Toufique Hasan is a Bangladeshi diplomat and the incumbent ambassador of Bangladesh to Austria. He was the Director General of the East Asia & Pacific Wing at the Ministry of Foreign Affairs. He is the former Deputy High Commissioner of Bangladesh in Kolkata. He was the counsellor at the Bangladesh embassy in Washington D.C.

==Career==
Hasan has served at the Bangladesh Embassy in Paris from 2005 to 2008. He was stationed at the Bangladesh Embassy in Bangkok from 2009 to 2012 and the Bangladesh Embassy in Washington, D. C. from 2014 to 2017.

Hasan was the Deputy High Commission of Bangladesh in Kolkata, India from 2017 to 2022. He provided medical supplies to the Indian Red Crescent Society in Kolkata during the COVID-19 pandemic. He sent the first secretary (Political) Md Saniul Kader back to Dhaka after video recording of him sexting was leaked.
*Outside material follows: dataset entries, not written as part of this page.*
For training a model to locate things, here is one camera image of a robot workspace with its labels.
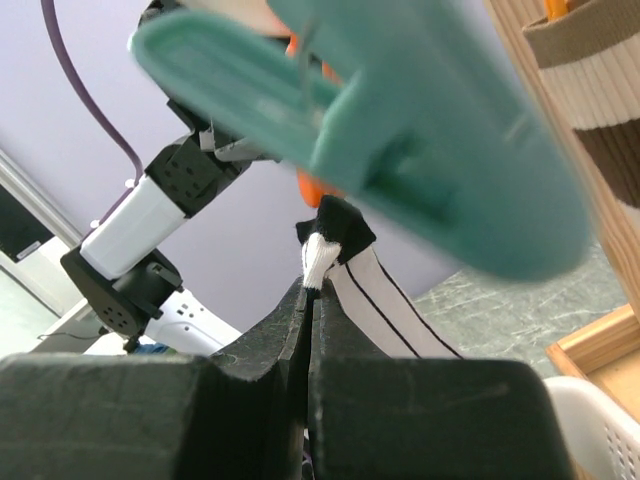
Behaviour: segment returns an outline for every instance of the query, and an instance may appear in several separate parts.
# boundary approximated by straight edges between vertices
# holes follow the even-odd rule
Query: wooden frame
[[[543,0],[484,0],[503,45],[531,97],[537,101],[558,141],[573,160],[590,193],[598,237],[635,311],[640,311],[640,236],[622,211],[591,157],[558,112],[538,76],[522,28],[545,15]]]
[[[590,192],[599,240],[629,298],[615,312],[578,330],[547,349],[565,375],[585,378],[640,420],[640,237],[545,91],[522,27],[545,15],[543,0],[484,0],[516,70],[571,156],[576,172]]]
[[[640,322],[629,305],[547,348],[564,375],[594,383],[640,421]]]

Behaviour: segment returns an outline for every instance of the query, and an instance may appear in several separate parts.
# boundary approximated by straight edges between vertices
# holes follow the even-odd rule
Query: gray speckled surface
[[[547,346],[625,303],[599,244],[579,269],[542,285],[504,284],[462,270],[417,300],[465,355],[523,360],[545,377],[556,374]]]

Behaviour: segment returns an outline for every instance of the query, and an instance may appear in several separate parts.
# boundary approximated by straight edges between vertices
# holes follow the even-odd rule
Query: lavender wall
[[[458,1],[471,5],[469,18],[478,22],[480,16],[483,38],[495,41],[481,2]],[[80,75],[148,163],[185,128],[125,48],[147,3],[56,2]],[[0,148],[62,206],[75,225],[86,230],[118,197],[133,170],[67,84],[49,46],[39,2],[4,1],[0,42]],[[291,171],[254,165],[161,248],[201,301],[246,329],[277,303],[298,274],[293,225],[311,215]],[[369,217],[380,237],[380,257],[409,293],[421,294],[456,270],[428,245]]]

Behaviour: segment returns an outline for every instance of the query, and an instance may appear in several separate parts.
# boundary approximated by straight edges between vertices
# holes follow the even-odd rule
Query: teal plastic clip
[[[547,126],[447,0],[271,0],[344,80],[205,12],[142,26],[132,51],[176,99],[378,209],[463,262],[539,281],[589,243]]]

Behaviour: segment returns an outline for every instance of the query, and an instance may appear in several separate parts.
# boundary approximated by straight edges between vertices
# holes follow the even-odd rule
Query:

Hasan was the Director General of the Public Diplomacy Wing at the Ministry of Foreign Affairs from 2022 to 2023. He then served as the Director General of East Asia and Pacific Wing and afterwards United Nations Wing at the Ministry of Foreign Affairs. He was the spokesman for the Ministry of Foreign Affairs. He conveyed displeasure of the Muhammad Yunus led interim government at former Prime Minister Sheikh Hasina making statements from India.

In 2025, Hasan was appointed ambassador of Bangladesh to Austria and the Permanent Representative of Bangladesh to the United Nations in Vienna. The decision to send him was made by the Ministry of Foreign Affairs in November 2024 as part of large number of changes of ambassadors at Bangladesh Embassies around the world.